**Exercise data:**
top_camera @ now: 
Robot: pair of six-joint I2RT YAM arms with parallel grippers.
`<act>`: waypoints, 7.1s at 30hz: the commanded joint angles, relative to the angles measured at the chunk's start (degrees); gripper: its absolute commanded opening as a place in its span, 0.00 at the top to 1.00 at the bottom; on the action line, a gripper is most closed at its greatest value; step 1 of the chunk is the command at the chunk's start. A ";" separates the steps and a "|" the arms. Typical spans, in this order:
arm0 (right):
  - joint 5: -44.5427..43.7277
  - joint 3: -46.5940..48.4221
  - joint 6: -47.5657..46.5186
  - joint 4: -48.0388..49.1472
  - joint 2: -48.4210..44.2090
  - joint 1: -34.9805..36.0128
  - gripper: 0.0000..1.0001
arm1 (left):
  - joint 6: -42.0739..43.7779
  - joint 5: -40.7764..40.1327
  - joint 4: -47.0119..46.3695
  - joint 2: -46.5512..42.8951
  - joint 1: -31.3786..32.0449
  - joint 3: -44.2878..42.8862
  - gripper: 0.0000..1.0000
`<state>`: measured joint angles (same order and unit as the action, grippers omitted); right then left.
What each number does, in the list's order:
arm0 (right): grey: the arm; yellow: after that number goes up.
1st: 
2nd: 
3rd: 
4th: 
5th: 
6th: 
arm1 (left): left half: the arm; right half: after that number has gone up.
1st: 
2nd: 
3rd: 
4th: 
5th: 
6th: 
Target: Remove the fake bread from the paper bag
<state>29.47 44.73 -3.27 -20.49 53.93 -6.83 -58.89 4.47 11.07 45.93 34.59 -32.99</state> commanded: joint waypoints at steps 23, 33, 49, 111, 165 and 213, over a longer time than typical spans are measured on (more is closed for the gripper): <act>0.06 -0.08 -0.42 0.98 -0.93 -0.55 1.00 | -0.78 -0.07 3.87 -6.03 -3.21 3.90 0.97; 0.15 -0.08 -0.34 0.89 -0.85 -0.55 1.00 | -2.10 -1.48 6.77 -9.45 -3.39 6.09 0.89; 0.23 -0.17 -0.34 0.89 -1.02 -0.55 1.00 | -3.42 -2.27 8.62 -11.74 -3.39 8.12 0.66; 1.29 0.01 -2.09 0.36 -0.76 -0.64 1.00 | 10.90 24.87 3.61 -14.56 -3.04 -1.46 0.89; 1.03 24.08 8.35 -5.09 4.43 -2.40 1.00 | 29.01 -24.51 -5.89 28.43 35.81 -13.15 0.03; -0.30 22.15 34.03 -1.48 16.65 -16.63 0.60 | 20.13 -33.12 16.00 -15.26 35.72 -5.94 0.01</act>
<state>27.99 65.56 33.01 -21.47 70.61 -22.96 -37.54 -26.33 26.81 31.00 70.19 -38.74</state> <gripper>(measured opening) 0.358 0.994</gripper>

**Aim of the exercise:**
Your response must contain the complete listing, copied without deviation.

**Exercise output:**
top_camera @ now: 
Robot: pair of six-joint I2RT YAM arms with parallel grippers.
`<act>`: waypoints, 7.1s at 30hz: the commanded joint angles, relative to the angles measured at the chunk's start (degrees); gripper: its absolute commanded opening as a place in its span, 0.00 at the top to 1.00 at the bottom; on the action line, a gripper is most closed at its greatest value; step 1 of the chunk is the command at the chunk's start. A ";" separates the steps and a "|" the arms. Typical spans, in this order:
arm0 (right):
  - joint 5: -44.5427..43.7277
  - joint 3: -46.5940..48.4221
  - joint 6: -47.5657..46.5186
  - joint 4: -48.0388..49.1472
  - joint 2: -48.4210..44.2090
  - joint 1: -34.9805..36.0128
  - gripper: 0.0000..1.0001
arm1 (left):
  - joint 6: -42.0739..43.7779
  - joint 5: -40.7764..40.1327
  - joint 4: -47.0119..46.3695
  - joint 2: -46.5512..42.8951
  - joint 1: -31.3786..32.0449
  - joint 3: -44.2878..42.8862
  - gripper: 0.0000..1.0000
`<state>`: measured joint angles (same order and unit as the action, grippers omitted); right then left.
What each number does, in the list's order:
arm0 (right): grey: the arm; yellow: after that number goes up.
1st: 
2nd: 
3rd: 
4th: 
5th: 
6th: 
arm1 (left): left half: the arm; right half: after that number has gone up.
1st: 
2nd: 
3rd: 
4th: 
5th: 
6th: 
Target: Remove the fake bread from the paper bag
<state>29.47 44.73 -3.27 -20.49 53.93 -6.83 -58.89 4.47 11.07 45.93 34.59 -32.99</state> commanded: joint waypoints at steps 23, 33, 49, 111, 165 and 213, over a longer time than typical spans are measured on (more is closed for the gripper): <act>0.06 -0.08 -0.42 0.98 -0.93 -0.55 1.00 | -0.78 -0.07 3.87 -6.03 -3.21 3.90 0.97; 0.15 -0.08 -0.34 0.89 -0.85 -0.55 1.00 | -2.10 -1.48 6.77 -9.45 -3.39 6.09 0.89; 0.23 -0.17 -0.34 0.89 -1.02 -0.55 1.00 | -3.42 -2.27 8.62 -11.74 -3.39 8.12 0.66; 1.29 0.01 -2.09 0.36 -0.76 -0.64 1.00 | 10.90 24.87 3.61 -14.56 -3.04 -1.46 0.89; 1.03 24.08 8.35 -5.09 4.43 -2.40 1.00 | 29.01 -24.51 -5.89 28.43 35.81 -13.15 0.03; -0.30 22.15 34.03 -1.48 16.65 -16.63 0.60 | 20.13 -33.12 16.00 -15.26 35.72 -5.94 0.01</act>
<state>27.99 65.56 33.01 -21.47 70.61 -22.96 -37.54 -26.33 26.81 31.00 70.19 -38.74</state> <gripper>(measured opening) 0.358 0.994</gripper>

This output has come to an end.